▶ **Aim of the task**
What you return must be an exact copy of the lines in the listing below between the line holding "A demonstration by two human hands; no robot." and the line holding "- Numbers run", inclusive, and nothing more.

▶ **Material provided**
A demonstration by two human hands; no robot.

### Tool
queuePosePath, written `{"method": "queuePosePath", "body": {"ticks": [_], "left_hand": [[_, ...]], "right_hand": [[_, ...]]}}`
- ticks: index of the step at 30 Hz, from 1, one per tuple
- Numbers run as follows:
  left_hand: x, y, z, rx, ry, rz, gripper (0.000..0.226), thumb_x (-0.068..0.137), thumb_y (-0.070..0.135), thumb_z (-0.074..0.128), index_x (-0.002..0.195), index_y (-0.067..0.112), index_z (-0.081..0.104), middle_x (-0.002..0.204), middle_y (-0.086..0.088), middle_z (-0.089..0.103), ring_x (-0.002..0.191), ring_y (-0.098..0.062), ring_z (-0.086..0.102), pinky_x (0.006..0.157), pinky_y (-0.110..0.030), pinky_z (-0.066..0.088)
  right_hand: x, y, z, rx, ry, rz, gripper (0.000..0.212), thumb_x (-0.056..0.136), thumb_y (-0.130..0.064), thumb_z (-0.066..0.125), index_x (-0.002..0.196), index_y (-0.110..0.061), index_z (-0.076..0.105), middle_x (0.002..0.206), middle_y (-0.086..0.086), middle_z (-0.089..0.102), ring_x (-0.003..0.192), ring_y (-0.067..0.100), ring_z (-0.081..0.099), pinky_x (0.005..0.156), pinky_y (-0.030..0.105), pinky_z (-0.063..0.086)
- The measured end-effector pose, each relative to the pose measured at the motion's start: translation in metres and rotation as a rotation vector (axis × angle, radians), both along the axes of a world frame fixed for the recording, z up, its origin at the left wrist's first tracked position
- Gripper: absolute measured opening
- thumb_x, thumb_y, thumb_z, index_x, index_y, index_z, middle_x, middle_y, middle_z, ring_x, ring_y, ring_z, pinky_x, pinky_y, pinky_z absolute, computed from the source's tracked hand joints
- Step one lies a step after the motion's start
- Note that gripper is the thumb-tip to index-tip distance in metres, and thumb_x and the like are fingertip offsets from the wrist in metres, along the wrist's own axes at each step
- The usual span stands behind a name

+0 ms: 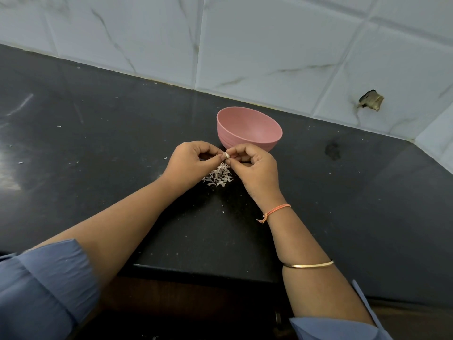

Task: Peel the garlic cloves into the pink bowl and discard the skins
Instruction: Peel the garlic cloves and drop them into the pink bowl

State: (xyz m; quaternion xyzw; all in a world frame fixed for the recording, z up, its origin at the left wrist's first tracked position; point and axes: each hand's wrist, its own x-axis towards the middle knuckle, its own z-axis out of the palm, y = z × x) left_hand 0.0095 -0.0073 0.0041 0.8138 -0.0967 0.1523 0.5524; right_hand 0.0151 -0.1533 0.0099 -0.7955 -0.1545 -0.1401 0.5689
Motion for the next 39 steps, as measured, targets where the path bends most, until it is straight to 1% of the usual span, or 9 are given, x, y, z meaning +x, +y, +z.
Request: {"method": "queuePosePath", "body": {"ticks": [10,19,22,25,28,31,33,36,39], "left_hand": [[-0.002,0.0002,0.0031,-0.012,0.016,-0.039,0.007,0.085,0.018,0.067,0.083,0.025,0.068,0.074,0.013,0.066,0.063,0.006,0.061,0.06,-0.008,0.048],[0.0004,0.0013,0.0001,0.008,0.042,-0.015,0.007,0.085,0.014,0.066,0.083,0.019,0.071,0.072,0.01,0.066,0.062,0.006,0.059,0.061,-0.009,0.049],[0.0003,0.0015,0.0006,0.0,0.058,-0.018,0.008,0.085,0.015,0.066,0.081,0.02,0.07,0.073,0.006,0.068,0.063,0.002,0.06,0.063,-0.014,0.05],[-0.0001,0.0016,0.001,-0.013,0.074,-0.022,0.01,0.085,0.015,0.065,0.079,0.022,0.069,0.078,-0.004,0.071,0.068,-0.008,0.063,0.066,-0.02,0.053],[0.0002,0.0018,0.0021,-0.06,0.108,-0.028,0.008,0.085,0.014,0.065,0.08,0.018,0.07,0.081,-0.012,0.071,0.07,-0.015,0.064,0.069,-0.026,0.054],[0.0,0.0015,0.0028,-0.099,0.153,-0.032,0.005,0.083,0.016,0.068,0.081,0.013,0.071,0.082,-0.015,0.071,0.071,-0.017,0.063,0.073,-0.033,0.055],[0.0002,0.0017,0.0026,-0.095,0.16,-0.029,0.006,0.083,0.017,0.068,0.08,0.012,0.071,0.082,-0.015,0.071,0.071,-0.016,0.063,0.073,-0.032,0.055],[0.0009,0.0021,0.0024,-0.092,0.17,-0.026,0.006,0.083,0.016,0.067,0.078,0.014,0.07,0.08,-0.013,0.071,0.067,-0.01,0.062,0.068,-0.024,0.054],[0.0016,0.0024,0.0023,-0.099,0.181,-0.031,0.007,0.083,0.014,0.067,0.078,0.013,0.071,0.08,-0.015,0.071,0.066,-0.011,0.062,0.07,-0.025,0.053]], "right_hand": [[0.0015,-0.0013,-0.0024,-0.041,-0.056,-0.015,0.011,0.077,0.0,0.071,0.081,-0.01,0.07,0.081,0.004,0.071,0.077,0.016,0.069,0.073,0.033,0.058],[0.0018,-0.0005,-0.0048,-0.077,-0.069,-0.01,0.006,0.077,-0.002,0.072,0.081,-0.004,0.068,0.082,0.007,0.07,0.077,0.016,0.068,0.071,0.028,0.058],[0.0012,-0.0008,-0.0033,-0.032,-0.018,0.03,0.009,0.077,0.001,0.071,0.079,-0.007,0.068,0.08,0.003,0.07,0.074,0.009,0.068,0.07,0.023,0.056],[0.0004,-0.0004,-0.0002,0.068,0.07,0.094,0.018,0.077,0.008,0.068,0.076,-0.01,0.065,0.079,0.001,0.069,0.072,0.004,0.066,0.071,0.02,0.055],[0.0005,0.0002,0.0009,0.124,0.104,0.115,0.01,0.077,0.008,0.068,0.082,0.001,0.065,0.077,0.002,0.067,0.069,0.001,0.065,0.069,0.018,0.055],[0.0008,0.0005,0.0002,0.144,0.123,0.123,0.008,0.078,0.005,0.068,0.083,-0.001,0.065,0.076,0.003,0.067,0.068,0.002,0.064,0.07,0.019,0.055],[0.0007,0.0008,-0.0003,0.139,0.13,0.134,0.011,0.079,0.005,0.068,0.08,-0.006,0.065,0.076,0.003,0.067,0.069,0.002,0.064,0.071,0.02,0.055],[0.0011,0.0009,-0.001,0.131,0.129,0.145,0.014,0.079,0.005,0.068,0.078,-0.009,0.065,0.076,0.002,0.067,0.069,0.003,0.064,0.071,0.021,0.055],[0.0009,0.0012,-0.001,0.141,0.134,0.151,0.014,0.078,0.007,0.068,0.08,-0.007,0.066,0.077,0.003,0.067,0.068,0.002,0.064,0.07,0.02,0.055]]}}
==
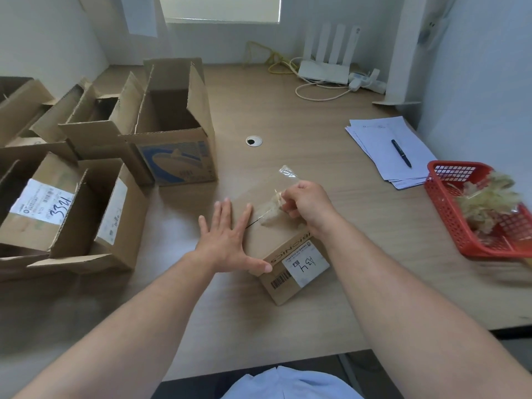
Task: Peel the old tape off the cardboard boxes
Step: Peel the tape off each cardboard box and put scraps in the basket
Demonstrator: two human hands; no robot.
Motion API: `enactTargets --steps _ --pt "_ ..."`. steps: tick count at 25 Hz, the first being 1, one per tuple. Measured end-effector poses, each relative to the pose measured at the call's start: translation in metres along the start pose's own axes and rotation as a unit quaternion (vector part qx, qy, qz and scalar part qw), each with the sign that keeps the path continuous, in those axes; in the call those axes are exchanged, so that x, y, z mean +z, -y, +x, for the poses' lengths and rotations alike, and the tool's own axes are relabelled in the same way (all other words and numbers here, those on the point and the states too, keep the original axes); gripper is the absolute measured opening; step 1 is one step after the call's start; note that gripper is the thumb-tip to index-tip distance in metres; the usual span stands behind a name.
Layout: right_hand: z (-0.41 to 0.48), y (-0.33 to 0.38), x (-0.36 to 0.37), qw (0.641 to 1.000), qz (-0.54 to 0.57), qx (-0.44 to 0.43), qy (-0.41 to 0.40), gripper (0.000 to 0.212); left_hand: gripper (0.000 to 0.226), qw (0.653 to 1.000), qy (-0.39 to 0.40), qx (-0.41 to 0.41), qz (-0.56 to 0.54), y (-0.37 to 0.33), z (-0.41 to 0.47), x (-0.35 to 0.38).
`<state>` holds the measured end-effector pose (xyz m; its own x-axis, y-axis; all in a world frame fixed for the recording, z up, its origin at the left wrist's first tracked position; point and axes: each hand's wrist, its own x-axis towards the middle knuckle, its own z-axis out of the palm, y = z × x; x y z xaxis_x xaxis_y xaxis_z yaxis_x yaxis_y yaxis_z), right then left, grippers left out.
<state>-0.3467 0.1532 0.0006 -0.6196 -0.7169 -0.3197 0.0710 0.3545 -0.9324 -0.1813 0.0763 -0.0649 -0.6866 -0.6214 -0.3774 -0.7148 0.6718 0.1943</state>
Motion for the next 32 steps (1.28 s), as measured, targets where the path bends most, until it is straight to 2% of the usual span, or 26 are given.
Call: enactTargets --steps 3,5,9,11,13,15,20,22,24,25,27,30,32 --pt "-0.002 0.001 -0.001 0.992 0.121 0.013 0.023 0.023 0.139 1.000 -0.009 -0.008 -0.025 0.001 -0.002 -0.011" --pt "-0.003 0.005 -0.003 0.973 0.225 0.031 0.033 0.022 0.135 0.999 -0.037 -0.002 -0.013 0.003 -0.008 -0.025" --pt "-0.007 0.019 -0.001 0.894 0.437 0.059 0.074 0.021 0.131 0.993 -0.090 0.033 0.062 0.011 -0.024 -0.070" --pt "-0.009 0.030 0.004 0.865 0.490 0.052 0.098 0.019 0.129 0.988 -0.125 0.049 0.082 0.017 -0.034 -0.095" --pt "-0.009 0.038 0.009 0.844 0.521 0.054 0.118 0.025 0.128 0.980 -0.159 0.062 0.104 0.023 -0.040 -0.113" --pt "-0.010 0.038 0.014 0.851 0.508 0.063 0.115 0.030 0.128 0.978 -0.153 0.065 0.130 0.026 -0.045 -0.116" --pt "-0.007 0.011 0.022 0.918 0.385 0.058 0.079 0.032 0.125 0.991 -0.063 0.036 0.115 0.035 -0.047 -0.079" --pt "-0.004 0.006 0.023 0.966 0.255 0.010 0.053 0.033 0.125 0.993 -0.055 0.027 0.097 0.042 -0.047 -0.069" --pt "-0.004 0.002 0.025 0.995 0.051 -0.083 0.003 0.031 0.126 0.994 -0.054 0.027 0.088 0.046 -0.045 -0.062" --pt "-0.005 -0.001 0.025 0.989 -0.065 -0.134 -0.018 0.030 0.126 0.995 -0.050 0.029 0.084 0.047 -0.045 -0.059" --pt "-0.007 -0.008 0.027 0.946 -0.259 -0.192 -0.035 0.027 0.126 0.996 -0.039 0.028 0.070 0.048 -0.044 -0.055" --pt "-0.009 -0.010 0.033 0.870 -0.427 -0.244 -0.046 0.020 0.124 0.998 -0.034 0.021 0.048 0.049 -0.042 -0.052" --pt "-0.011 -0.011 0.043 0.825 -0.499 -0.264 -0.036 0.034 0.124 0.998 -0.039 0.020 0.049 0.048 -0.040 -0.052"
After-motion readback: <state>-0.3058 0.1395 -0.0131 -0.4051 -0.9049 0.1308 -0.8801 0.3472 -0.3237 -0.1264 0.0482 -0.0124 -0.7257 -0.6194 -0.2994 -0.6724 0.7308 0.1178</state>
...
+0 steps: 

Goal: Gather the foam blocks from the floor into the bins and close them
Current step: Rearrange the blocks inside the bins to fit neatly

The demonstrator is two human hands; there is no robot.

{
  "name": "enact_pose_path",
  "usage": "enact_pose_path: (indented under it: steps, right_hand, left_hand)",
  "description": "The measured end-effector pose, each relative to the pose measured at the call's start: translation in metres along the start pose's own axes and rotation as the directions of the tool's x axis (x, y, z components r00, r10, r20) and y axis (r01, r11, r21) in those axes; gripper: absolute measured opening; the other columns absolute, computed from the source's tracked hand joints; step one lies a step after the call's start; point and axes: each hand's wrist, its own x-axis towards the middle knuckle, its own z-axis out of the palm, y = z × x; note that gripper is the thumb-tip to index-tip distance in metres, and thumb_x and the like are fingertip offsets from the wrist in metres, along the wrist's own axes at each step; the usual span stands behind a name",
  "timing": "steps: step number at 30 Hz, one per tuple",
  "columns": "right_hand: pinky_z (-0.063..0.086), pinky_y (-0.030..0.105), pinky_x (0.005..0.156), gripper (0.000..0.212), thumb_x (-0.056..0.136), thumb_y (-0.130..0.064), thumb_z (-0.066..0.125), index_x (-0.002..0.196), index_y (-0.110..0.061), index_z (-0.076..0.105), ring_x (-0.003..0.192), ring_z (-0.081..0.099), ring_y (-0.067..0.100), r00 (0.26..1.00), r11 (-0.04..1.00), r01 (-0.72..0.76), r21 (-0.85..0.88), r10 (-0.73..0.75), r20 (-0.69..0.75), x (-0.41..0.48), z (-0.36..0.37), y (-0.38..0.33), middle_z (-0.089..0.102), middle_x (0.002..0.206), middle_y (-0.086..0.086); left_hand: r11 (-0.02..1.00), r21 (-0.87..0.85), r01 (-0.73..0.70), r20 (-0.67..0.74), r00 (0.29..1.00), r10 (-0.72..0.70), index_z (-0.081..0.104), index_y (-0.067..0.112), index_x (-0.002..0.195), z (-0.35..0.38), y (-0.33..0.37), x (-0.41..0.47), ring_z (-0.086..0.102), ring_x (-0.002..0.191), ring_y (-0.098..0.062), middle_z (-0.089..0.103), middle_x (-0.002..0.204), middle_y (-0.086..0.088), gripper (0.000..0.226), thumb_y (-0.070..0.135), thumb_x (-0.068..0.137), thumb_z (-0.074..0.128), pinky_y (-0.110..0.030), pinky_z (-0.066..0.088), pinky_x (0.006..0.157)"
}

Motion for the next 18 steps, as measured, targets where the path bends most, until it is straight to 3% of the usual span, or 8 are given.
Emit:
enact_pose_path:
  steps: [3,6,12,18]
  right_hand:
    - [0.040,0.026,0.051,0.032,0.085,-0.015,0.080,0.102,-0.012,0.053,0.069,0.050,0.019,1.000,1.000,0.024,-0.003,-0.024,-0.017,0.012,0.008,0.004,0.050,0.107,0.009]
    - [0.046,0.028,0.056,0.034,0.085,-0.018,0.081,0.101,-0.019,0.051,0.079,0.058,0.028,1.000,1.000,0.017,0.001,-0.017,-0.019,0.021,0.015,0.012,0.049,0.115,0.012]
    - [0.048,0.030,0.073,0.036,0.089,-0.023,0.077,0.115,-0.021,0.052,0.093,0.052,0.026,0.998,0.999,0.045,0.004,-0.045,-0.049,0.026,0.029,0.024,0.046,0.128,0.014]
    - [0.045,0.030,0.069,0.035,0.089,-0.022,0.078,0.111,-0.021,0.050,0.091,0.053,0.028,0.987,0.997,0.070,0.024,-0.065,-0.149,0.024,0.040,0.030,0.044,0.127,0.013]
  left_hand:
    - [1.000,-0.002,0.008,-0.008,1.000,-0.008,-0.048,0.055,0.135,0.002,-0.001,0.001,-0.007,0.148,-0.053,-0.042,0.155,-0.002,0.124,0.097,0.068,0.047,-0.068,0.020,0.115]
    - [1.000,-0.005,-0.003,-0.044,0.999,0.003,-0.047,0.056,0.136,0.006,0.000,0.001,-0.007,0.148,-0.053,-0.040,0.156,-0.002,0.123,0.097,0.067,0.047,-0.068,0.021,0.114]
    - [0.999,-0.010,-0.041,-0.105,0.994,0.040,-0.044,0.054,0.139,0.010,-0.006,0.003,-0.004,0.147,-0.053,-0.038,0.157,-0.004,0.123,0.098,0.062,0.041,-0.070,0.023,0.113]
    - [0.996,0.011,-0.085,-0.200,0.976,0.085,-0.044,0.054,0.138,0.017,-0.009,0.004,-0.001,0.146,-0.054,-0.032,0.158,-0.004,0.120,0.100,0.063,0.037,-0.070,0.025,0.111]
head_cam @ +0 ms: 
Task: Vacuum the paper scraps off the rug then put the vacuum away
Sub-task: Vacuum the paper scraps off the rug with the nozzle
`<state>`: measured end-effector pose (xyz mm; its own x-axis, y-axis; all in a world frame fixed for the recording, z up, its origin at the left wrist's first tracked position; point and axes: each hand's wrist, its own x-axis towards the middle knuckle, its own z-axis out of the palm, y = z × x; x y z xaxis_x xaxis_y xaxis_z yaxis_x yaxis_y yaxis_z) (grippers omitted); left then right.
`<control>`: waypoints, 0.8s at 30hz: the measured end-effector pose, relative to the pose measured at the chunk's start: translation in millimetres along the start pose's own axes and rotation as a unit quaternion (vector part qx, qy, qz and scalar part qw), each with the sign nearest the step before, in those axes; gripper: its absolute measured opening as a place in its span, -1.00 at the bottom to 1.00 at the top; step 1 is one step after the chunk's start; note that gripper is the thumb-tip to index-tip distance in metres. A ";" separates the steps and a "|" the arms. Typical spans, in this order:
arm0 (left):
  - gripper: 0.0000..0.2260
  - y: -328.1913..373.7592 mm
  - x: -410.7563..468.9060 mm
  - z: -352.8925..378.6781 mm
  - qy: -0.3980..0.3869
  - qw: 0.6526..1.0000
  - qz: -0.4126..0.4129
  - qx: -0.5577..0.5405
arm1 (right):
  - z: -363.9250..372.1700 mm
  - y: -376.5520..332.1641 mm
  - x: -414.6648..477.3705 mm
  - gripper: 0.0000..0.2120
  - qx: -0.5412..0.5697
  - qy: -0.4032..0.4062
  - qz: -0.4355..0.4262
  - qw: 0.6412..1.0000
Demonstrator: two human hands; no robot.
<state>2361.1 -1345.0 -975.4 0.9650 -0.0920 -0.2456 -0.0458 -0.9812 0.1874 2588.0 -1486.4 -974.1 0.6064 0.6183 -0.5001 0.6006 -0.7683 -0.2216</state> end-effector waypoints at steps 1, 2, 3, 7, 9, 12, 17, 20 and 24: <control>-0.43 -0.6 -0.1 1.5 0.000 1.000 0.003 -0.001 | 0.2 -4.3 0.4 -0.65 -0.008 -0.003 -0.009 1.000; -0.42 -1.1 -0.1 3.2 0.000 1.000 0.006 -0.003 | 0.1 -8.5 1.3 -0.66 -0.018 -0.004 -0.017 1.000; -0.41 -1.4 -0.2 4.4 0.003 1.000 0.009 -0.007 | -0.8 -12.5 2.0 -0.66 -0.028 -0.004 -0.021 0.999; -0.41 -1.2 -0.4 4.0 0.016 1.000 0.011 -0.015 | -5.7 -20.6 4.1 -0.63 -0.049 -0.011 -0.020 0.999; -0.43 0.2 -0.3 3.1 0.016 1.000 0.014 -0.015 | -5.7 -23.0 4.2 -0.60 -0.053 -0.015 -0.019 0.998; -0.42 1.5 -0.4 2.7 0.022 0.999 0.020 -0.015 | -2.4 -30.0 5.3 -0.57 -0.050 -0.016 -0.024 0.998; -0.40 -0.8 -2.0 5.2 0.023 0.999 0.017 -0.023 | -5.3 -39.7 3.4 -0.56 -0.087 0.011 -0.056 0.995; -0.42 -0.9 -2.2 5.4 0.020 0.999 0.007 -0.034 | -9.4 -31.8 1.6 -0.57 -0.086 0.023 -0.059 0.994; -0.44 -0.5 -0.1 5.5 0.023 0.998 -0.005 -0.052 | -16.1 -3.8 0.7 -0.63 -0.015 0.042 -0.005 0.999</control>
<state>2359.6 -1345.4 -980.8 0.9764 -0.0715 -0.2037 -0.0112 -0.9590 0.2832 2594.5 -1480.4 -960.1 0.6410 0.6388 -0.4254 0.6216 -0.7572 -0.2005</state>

▶ **Answer for the task**
A demonstration by two human hands; no robot.

### Tool
queuePosePath, written `{"method": "queuePosePath", "body": {"ticks": [_], "left_hand": [[_, ...]], "right_hand": [[_, ...]]}}`
- ticks: index of the step at 30 Hz, from 1, one per tuple
- Numbers run as follows:

No more output will be produced for this exercise.